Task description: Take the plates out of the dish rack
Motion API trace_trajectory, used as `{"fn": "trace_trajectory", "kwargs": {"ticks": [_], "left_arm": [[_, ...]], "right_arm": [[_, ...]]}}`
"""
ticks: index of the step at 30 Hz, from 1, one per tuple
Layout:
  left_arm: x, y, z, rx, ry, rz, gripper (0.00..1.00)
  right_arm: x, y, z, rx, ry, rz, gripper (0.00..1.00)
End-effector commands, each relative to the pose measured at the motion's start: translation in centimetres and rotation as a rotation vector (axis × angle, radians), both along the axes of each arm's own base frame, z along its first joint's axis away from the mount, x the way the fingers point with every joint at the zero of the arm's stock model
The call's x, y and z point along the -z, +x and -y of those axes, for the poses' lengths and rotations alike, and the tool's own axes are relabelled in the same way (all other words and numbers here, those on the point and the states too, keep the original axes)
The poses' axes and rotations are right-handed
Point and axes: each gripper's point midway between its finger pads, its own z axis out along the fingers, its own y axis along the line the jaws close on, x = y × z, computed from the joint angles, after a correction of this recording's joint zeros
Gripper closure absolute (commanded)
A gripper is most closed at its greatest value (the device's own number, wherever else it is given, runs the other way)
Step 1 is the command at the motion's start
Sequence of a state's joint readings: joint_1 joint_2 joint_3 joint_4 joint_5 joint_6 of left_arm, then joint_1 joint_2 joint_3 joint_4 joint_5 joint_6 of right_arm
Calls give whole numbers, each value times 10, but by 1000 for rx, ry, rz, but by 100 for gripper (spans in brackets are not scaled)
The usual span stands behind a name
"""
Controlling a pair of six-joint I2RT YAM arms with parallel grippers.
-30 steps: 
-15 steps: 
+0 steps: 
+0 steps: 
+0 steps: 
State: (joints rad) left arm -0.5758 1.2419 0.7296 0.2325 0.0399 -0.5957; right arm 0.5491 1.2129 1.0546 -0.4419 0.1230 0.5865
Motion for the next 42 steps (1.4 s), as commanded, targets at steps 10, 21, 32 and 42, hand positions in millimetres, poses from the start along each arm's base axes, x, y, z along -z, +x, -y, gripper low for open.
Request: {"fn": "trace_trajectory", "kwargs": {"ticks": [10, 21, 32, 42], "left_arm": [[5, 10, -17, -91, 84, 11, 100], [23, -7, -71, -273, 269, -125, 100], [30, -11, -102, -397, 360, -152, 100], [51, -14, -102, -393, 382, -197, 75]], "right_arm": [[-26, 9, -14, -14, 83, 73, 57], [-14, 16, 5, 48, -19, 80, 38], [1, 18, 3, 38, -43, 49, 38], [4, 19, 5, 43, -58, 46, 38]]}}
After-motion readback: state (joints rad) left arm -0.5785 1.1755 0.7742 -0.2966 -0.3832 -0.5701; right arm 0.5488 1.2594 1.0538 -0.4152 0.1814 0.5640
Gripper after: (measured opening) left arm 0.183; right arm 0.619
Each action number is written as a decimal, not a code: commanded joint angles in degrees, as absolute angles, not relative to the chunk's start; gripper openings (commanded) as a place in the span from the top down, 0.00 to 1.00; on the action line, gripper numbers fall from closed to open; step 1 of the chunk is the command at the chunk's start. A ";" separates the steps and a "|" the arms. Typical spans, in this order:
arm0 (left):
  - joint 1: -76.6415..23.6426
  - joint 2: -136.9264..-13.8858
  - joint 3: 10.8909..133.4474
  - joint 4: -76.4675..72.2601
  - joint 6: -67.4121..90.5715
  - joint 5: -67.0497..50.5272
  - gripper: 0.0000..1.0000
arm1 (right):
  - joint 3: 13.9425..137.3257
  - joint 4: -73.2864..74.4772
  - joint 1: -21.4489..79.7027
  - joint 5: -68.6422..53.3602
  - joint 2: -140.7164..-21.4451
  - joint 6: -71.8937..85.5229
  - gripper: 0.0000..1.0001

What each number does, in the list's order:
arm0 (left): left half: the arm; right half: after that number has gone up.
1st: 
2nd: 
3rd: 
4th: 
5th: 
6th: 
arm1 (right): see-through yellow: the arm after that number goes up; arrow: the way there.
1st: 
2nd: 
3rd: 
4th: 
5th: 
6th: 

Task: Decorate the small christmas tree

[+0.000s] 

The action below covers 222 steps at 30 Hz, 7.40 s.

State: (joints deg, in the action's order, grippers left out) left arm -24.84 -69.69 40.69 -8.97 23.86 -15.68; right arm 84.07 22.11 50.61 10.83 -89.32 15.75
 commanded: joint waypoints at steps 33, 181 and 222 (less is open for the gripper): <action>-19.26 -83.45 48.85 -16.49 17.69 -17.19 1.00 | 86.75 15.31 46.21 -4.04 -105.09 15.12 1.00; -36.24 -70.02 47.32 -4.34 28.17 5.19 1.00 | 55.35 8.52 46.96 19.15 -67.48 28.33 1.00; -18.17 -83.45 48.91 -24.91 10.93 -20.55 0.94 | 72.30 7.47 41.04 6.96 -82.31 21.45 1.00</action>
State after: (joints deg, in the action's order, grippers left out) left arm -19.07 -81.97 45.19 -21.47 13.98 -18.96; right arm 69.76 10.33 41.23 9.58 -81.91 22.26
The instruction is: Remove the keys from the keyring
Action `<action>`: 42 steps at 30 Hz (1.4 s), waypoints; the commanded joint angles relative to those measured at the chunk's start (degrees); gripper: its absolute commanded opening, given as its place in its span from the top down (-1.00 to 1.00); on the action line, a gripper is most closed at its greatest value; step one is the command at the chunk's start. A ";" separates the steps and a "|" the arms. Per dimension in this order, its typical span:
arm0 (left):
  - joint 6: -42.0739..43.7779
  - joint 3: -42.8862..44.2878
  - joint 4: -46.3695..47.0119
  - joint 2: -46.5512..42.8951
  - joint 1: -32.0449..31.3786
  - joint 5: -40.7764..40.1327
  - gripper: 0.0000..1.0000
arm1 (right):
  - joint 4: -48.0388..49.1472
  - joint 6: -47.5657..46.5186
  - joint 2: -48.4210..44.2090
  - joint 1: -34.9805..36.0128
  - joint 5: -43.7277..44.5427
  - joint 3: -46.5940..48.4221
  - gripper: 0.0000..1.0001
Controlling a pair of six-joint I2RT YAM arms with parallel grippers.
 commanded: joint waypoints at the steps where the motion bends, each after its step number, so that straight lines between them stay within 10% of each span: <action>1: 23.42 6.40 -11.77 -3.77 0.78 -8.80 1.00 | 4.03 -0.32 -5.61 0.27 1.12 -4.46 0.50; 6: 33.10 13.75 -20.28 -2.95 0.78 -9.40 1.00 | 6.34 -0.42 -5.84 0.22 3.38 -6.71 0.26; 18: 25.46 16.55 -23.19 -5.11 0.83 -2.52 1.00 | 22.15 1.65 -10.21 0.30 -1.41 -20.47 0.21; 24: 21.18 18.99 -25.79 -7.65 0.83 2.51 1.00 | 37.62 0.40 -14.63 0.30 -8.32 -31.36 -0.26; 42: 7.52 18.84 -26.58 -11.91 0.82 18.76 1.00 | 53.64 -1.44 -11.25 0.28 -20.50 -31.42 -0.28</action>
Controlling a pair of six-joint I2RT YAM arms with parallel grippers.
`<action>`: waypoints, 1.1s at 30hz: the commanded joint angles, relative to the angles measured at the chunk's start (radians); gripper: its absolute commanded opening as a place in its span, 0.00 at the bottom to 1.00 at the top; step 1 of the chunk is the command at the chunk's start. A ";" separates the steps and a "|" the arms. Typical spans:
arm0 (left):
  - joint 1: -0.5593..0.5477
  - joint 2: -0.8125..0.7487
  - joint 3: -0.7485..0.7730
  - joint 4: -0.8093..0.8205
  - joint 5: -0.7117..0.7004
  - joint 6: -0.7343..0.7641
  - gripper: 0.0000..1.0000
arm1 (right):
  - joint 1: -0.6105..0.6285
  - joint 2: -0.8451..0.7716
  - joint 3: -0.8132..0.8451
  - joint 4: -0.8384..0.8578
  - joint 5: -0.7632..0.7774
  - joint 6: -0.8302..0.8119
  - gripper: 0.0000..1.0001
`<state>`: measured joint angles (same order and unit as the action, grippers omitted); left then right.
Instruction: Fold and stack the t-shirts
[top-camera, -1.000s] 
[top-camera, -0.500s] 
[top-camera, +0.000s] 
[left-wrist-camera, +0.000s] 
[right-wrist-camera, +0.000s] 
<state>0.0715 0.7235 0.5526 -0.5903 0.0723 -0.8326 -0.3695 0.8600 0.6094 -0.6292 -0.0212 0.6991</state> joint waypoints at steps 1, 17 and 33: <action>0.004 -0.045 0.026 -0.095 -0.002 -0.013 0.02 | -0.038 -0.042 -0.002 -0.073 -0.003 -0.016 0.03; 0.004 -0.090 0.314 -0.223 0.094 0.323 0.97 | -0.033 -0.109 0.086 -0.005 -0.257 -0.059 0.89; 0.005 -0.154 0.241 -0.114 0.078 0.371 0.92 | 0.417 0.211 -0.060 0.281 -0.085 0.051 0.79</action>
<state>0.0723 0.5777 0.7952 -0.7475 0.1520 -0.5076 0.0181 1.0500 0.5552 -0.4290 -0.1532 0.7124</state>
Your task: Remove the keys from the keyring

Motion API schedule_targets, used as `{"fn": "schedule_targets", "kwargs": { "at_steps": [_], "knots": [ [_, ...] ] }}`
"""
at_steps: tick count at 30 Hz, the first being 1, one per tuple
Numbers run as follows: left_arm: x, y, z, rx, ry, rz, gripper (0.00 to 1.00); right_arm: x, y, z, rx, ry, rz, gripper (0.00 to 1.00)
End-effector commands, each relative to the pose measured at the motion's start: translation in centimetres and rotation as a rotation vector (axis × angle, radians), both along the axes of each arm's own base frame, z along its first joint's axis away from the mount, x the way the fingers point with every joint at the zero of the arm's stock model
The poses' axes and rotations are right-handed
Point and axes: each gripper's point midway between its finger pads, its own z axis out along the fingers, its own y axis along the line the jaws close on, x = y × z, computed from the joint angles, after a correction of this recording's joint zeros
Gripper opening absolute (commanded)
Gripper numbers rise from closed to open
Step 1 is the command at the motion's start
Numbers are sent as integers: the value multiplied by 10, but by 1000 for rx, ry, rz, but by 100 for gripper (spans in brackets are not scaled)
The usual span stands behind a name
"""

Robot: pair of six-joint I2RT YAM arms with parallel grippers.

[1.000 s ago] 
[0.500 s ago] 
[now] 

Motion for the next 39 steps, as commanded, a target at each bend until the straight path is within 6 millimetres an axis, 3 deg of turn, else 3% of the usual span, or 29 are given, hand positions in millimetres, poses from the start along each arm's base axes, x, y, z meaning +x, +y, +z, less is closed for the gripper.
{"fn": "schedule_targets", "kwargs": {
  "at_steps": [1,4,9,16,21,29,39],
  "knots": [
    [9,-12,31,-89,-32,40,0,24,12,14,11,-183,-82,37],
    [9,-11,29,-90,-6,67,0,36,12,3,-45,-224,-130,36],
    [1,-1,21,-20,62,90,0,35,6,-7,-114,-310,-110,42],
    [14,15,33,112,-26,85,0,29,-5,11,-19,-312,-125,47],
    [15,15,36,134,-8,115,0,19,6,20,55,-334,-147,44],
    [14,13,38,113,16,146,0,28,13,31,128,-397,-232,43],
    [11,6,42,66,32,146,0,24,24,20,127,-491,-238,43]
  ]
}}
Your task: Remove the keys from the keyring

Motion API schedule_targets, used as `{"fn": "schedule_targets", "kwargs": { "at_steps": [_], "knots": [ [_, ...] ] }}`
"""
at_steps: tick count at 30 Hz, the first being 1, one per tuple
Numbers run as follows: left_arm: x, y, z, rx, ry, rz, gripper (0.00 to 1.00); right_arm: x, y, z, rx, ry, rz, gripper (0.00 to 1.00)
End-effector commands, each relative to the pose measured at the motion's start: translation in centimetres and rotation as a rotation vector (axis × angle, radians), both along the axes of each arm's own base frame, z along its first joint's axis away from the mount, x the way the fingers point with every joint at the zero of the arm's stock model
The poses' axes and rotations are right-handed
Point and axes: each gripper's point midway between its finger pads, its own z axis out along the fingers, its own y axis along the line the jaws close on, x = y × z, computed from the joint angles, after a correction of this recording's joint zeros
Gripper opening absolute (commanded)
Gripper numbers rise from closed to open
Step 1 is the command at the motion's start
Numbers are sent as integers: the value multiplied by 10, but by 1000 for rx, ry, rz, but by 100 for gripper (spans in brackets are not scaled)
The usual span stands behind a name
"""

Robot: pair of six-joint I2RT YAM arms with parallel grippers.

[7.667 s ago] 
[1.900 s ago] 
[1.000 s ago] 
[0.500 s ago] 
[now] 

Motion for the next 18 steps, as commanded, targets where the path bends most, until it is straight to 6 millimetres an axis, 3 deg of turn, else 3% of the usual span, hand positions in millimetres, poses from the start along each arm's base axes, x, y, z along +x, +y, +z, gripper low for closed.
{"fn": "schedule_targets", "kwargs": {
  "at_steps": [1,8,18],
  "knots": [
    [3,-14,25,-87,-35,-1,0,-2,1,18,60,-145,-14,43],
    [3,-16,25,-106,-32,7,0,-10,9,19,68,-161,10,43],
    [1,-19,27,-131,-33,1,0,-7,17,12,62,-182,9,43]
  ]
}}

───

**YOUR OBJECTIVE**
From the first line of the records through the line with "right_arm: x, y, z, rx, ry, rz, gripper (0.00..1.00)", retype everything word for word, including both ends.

**YOUR RESPONSE**
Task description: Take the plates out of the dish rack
Motion API trace_trajectory, used as `{"fn": "trace_trajectory", "kwargs": {"ticks": [_], "left_arm": [[_, ...]], "right_arm": [[_, ...]]}}`
"""
ticks: index of the step at 30 Hz, from 1, one per tuple
Layout:
  left_arm: x, y, z, rx, ry, rz, gripper (0.00..1.00)
  right_arm: x, y, z, rx, ry, rz, gripper (0.00..1.00)

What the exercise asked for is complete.